Il tappeto musicale:
Su un aspetto questa seconda stagione di "True Detective" ha superato la prima. Si tratta della colonna sonora, costellata da brani ancora più memorabili della precedente annata. Basti pensare alla "Nevermind" di Leonard Cohen, che rende meravigliosi gli opening credits, o la struggente "The Only Thing Worth Fighting For" di Lera Lynn. Chi vuole perdersi nelle atmosfere della serie HBO apprezzerà sicuramente questa compilation.
La fotografia:
Chi guarda "True Detective" ha una certezza incrollabile: sa di assistere a un racconto complesso valorizzato oltremodo da immagini splendide. In questa seconda stagione, dominata da una narrazione cupa con una California più grigia che mai, la fotografia è stata di altissimo livello sia nelle scene di interni che esterne. Un esempio lampante lo si può trovare nei primi minuti della terza puntata.
FLOP
Il caso portante della serie:
Di come sia morto Ben Caspere già al quarto episodio non interessava più a nessuno. Lo stesso si può dire dei risvolti nel tempo della rapina di diamanti blu del 1992 o delle vie della corruzione nel comune di Vinci. Troppi eventi, troppi personaggi, troppi intrecci da seguire e comprendere in otto ore abbondanti di televisione. Pizzolatto avrebbe dovuto sfoltire, eliminare alcune situazioni, evitando così di ingolfare una storia di per sé molto complessa.
Le troppe aspettative:
L’eredità era pesante. Lo sapeva lo showrunner Pizzolatto, lo sapeva HBO, lo sapevano i nuovi attori. Fare meglio di Matthew McConaughey, che nel 2014 ha conquistato tutto quello che si poteva conquistare, e Woody Harrelson era quasi impossibile. La produzione di "True Detective" ha scelto la via più difficile rilanciando in grande stile le proprie ambizioni, cercando ma non trovando una storia che potesse mostrare le più disparate e disperate inclinazioni dell’uomo, vittima di se stesso e destinato al fallimento. Non ci è riuscita, ma apprezziamo lo sforzo. Il confronto col primo "True Detective", più completo e coerente nei suoi passaggi narrativi, è impietoso.

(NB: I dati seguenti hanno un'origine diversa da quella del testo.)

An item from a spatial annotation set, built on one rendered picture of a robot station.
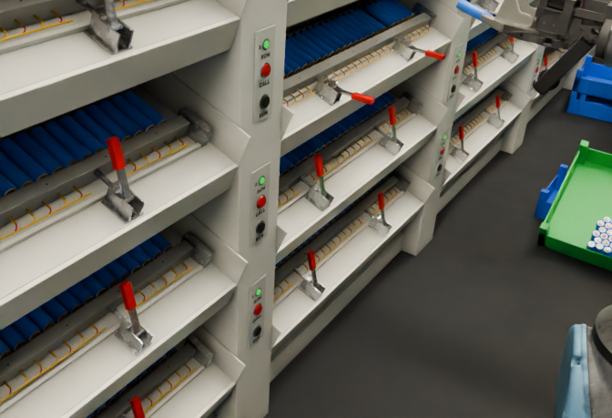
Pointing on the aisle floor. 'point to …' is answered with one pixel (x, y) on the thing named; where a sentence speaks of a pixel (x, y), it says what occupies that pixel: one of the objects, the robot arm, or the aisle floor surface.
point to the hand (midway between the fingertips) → (489, 20)
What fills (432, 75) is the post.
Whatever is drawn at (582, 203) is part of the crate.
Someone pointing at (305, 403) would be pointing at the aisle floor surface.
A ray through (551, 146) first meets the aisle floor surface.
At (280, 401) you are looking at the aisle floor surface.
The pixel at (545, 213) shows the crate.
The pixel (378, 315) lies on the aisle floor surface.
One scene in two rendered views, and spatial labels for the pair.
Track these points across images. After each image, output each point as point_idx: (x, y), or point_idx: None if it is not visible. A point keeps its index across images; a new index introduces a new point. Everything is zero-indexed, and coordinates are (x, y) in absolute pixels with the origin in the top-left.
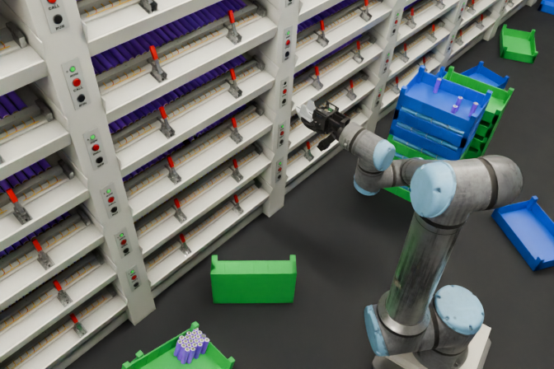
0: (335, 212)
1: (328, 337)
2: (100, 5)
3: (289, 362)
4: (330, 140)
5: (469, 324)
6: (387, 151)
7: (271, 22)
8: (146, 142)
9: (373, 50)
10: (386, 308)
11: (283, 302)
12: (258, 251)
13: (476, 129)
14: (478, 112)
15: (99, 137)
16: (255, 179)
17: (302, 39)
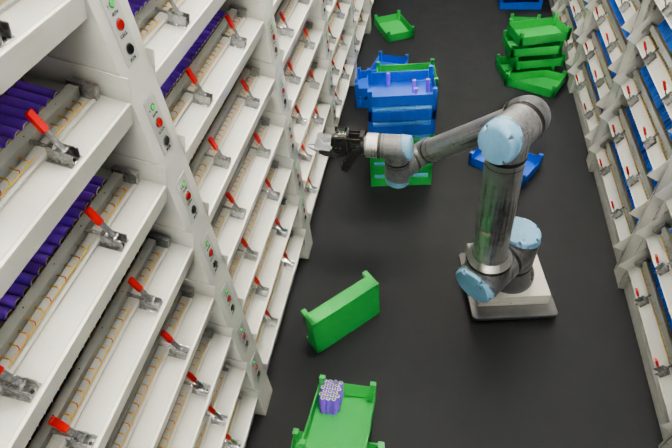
0: (358, 224)
1: (425, 320)
2: None
3: (412, 358)
4: (354, 157)
5: (535, 238)
6: (411, 141)
7: (268, 78)
8: (227, 231)
9: (320, 73)
10: (478, 260)
11: (372, 317)
12: (321, 290)
13: None
14: (430, 85)
15: (210, 241)
16: None
17: None
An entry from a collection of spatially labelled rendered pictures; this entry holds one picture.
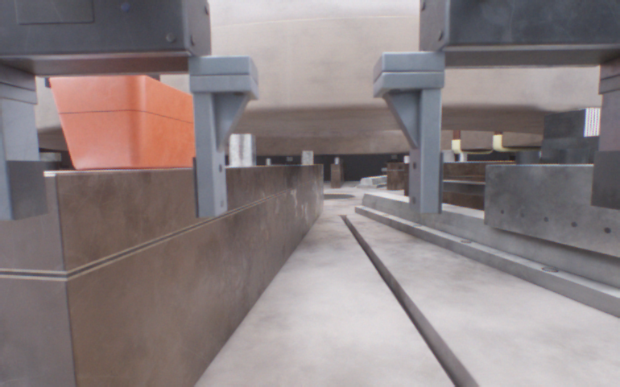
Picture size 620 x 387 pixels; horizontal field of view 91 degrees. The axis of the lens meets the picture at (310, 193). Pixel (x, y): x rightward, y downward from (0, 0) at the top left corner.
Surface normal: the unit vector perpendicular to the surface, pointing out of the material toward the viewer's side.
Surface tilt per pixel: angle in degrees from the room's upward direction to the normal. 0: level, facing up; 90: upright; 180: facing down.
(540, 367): 0
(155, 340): 90
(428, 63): 90
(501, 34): 90
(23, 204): 90
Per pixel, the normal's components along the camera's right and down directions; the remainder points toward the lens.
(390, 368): -0.02, -0.99
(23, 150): 1.00, -0.02
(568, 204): -0.97, 0.04
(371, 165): 0.22, 0.09
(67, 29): 0.00, 0.10
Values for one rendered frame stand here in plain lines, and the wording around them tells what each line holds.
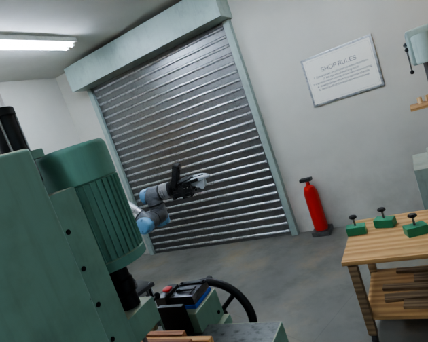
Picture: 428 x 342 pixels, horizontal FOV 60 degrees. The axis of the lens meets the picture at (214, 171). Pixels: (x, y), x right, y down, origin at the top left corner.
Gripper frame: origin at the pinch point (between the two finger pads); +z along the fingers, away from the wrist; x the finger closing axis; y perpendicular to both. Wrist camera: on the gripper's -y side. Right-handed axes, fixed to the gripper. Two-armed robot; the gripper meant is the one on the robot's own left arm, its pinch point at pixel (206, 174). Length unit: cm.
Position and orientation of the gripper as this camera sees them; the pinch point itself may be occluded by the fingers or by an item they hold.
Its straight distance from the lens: 165.3
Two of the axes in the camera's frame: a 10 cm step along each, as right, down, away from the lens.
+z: 9.0, -2.6, -3.4
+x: -2.4, 3.6, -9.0
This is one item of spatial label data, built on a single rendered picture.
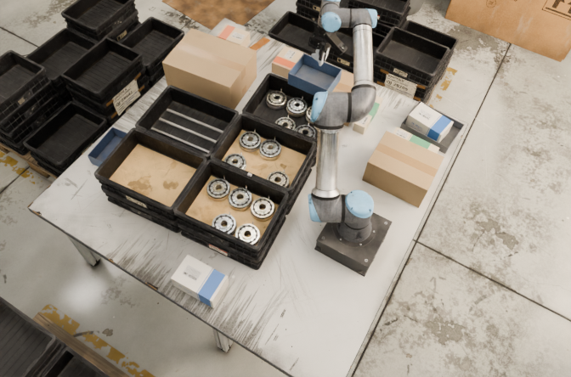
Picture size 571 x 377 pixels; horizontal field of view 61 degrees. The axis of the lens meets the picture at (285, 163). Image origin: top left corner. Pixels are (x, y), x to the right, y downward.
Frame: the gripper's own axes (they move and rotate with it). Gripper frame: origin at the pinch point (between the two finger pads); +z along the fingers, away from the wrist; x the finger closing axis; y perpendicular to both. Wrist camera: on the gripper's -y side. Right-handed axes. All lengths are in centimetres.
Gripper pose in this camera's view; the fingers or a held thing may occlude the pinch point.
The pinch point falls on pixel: (322, 64)
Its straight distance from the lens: 230.1
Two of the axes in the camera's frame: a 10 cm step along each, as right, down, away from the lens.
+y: -8.4, -4.6, 2.8
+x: -5.3, 6.0, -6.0
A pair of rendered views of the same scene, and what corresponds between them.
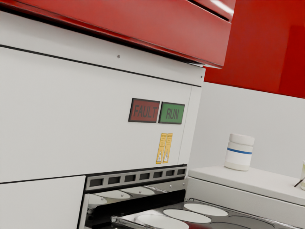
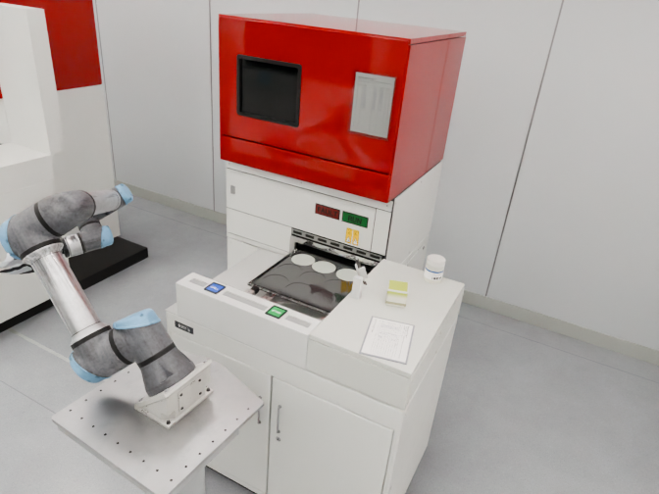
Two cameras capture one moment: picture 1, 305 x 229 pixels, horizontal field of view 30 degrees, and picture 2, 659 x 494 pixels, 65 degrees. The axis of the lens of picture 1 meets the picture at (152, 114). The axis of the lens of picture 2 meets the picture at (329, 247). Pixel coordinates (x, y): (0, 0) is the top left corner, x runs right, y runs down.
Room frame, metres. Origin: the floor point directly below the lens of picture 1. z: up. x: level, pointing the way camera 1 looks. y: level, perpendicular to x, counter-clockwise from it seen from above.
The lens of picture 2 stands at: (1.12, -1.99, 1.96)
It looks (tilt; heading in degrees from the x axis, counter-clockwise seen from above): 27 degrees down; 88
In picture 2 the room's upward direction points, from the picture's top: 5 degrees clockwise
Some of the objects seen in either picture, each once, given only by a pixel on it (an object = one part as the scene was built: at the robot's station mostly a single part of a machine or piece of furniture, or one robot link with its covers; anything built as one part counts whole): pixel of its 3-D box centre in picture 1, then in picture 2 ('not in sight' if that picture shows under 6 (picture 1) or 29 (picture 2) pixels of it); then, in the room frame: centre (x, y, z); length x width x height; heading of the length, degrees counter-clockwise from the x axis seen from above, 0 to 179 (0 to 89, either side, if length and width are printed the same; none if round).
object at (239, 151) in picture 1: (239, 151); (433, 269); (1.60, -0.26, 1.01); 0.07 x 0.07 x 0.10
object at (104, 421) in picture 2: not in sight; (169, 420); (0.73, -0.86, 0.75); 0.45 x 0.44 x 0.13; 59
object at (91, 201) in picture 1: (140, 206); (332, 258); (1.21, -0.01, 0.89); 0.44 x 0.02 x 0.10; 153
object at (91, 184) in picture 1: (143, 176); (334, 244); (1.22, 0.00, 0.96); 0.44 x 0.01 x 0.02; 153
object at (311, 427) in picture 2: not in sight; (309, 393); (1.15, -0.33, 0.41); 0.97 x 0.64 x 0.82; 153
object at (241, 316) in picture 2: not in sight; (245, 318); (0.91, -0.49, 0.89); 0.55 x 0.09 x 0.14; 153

La pretenziosità di alcuni dialoghi:
Dei protagonisti ben caratterizzati abbiamo già tessuto le lodi. Tuttavia, a voler essere onesti, molti di loro hanno fatto vacillare più di un integralista di "True Detective" in alcuni casi. Pensiamo alle chiacchierate di Ray Velcoro con il figlio, divenuto infatti in pochissimo tempo un meme vivente anche qui in Italia, o agli scambi di vedute pieni di sottintesi tra Frank Semyon e la moglie Jordan. Non sempre puntare sulla forza evocativa delle parole premia.